Who uses GIS? There are many, many projects currently underway, in public health, government, academic institutions, commercial firms, and elsewhere.

The tools to manage these projects have been available for many years. GRASS (Geographic Resource Analysis Support System) GIS has been around since 1982. It is an oldtimer of GIS, developed by the US Army-CERL (Construction Engineering Research Laboratory).

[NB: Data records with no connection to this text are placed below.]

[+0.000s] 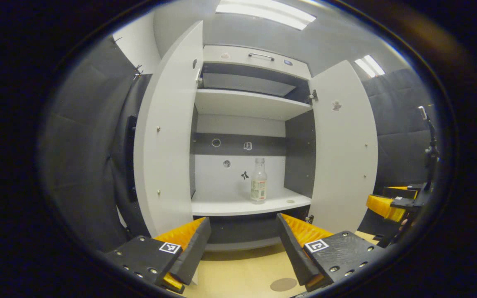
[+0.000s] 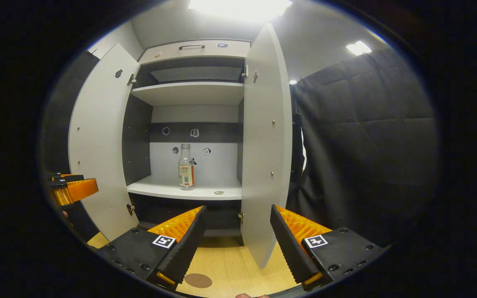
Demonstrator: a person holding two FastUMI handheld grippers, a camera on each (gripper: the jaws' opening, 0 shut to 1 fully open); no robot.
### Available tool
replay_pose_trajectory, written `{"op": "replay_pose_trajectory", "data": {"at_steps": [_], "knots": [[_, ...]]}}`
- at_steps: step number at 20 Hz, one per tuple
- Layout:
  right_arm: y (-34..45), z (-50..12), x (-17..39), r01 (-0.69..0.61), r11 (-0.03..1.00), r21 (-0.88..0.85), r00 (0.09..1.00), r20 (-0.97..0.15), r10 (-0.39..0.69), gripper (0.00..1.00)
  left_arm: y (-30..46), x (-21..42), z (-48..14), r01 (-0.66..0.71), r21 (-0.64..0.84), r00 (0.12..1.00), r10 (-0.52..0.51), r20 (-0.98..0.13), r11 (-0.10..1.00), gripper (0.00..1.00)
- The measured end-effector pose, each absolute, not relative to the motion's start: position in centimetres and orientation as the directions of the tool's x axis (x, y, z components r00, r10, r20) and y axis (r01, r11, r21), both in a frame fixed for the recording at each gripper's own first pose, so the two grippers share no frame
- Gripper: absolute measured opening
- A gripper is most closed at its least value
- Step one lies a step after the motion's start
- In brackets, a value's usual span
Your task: Grasp the bottle in the cabinet with the left hand and place it on the coaster, then close the right door with the right hand and the left door with the left hand.
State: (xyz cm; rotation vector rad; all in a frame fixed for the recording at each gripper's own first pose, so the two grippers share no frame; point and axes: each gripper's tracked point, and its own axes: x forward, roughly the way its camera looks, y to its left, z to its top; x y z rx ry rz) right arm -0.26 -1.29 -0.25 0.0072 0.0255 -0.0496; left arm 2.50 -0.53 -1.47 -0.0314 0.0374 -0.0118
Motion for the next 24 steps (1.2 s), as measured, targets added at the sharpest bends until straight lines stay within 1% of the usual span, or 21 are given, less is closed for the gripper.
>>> {"op": "replay_pose_trajectory", "data": {"at_steps": [1, 2, 4, 5, 7, 8, 12, 13, 15, 17, 19, 20, 21, 24], "knots": [[-2.0, -0.3, -0.4, 0.069, 0.998, 0.004, 0.997, -0.024, -0.069, 0.94, -0.8, 3.1, -1.4, 0.021, -0.040, 0.999, -0.023, -0.036, 0.999, 0.93], [-2.6, -0.4, -0.7, 0.087, 0.996, 0.008, 0.996, -0.033, -0.086, 0.97, -1.2, 3.8, -1.4, 0.031, -0.044, 0.999, -0.033, -0.036, 0.999, 0.92], [-3.7, -0.5, -1.2, 0.120, 0.993, 0.018, 0.991, -0.054, -0.119, 0.97, -2.6, 5.4, -1.1, 0.063, -0.073, 0.997, -0.066, -0.043, 0.995, 0.93], [-4.7, -0.3, -1.5, 0.148, 0.989, 0.021, 0.988, -0.054, -0.147, 0.94, -3.4, 6.3, -0.8, 0.079, -0.098, 0.996, -0.084, -0.039, 0.992, 0.92], [-7.0, 0.1, -2.1, 0.215, 0.976, 0.016, 0.976, -0.044, -0.214, 0.94, -4.5, 8.5, 0.0, 0.105, -0.122, 0.994, -0.109, -0.023, 0.987, 0.92], [-8.3, 0.2, -2.4, 0.251, 0.968, 0.013, 0.967, -0.041, -0.250, 0.97, -4.9, 9.9, 0.3, 0.114, -0.115, 0.993, -0.116, -0.016, 0.987, 0.93], [-13.0, 0.2, -1.8, 0.369, 0.929, 0.014, 0.928, -0.054, -0.368, 0.96, -5.5, 16.2, 2.2, 0.128, -0.038, 0.992, -0.127, 0.019, 0.991, 0.92], [-14.2, 0.0, -1.6, 0.388, 0.921, 0.019, 0.921, -0.057, -0.386, 0.94, -5.7, 17.8, 2.3, 0.138, -0.036, 0.990, -0.137, 0.020, 0.990, 0.92], [-15.9, 0.0, -0.9, 0.413, 0.910, 0.033, 0.910, -0.052, -0.412, 0.94, -6.2, 20.7, 2.4, 0.165, -0.077, 0.986, -0.166, -0.008, 0.983, 0.92], [-17.4, -0.2, 0.0, 0.431, 0.902, 0.040, 0.902, -0.050, -0.429, 0.94, -6.3, 23.2, 3.0, 0.166, -0.105, 0.986, -0.168, -0.007, 0.980, 0.92], [-18.9, 0.0, 1.1, 0.446, 0.894, 0.034, 0.895, -0.043, -0.445, 0.94, -6.0, 25.9, 3.5, 0.146, -0.079, 0.989, -0.147, -0.008, 0.986, 0.92], [-19.7, 0.2, 1.7, 0.451, 0.892, 0.032, 0.892, -0.036, -0.450, 0.97, -5.9, 27.2, 3.6, 0.142, -0.062, 0.990, -0.143, -0.008, 0.988, 0.92], [-20.3, 0.2, 2.3, 0.456, 0.890, 0.032, 0.890, -0.033, -0.455, 0.94, -6.0, 28.4, 3.9, 0.143, -0.048, 0.990, -0.143, -0.010, 0.989, 0.92], [-21.7, 0.2, 4.2, 0.455, 0.890, 0.028, 0.890, -0.038, -0.454, 0.94, -6.8, 31.4, 4.1, 0.161, -0.015, 0.987, -0.161, -0.010, 0.987, 0.92]]}}
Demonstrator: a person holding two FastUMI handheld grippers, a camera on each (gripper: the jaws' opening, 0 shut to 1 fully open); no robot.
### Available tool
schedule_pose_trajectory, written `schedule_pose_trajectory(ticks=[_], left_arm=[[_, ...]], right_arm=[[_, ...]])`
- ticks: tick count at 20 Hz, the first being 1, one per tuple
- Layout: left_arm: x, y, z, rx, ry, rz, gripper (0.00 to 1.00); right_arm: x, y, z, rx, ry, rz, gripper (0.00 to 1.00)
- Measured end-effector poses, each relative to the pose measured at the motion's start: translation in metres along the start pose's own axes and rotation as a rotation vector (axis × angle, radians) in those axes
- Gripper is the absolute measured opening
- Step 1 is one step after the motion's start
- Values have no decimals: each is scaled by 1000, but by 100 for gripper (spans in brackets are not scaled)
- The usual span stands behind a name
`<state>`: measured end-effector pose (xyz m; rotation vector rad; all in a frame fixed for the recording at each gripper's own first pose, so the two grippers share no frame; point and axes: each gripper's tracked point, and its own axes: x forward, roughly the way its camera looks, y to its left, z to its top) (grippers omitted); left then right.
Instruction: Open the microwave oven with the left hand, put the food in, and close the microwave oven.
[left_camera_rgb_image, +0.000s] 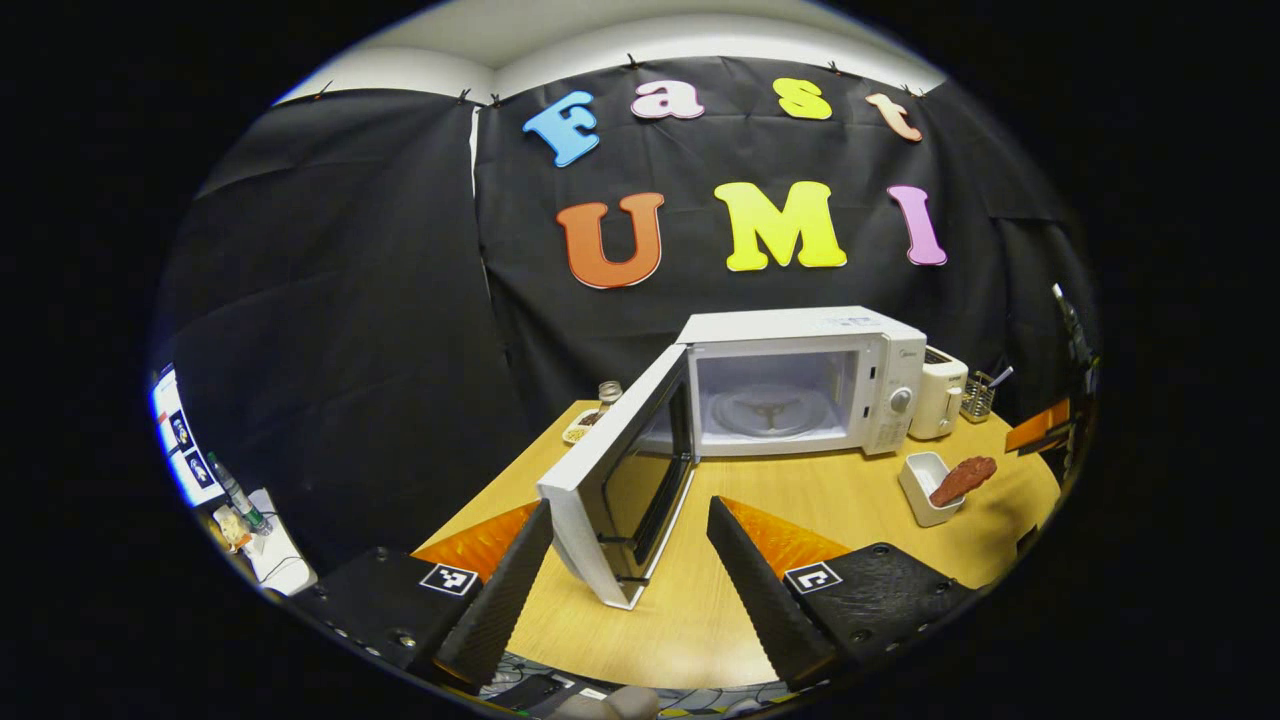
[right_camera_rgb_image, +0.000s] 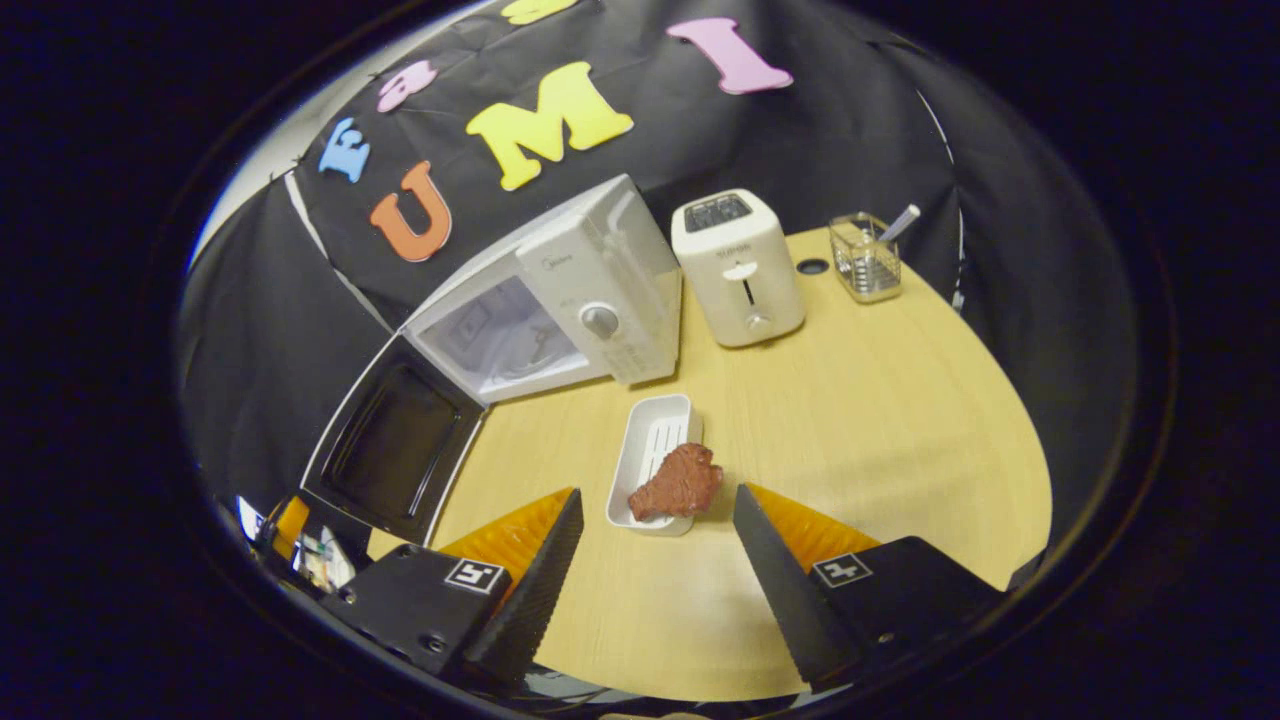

GRASS is in the public domain, as well it should be: U.S. taxpayers paid for its development, and for awhile many government agencies used it extensively.

It was supported by the US Government until about 1995, when the Government decided to out-source its GIS. The USGS (United States Geological Survey) went with ArcInfo, a full-featured GIS by ESRI (Environmental Systems Research Institute, Inc.) while others seem to have also gone to other ESRI products (e.g. ATLAS, for Census files). I think it's safe to say that ESRI is the Microsoft of the GIS world, although there are others still battling for market share (e.g. MapInfo, IDRISI).

In our course at the University of Michigan we use ESRI's ArcView, which is often called a desktop GIS system. ArcView alone is not a full-featured GIS, but combined with enough add-on modules, it basically becomes ArcInfo (and so you can do just about whatever you want your GIS to do). Desktop GIS products are popping up on so many desks that some are beginning to wonder if this is a good thing: "...as the issue of computational intensity subsides, and GIS software becomes increasingly user-friendly, more ubiquitously available, and a source for implementing spatial statistical techniques, the danger of malpractice by the non-specialist practitioner grows." Daniel Griffith, in "Practical Handbook of Spatial Statistics"[2]. (Dr. Griffith is a consultant to the GeoMed/Epid624 project.)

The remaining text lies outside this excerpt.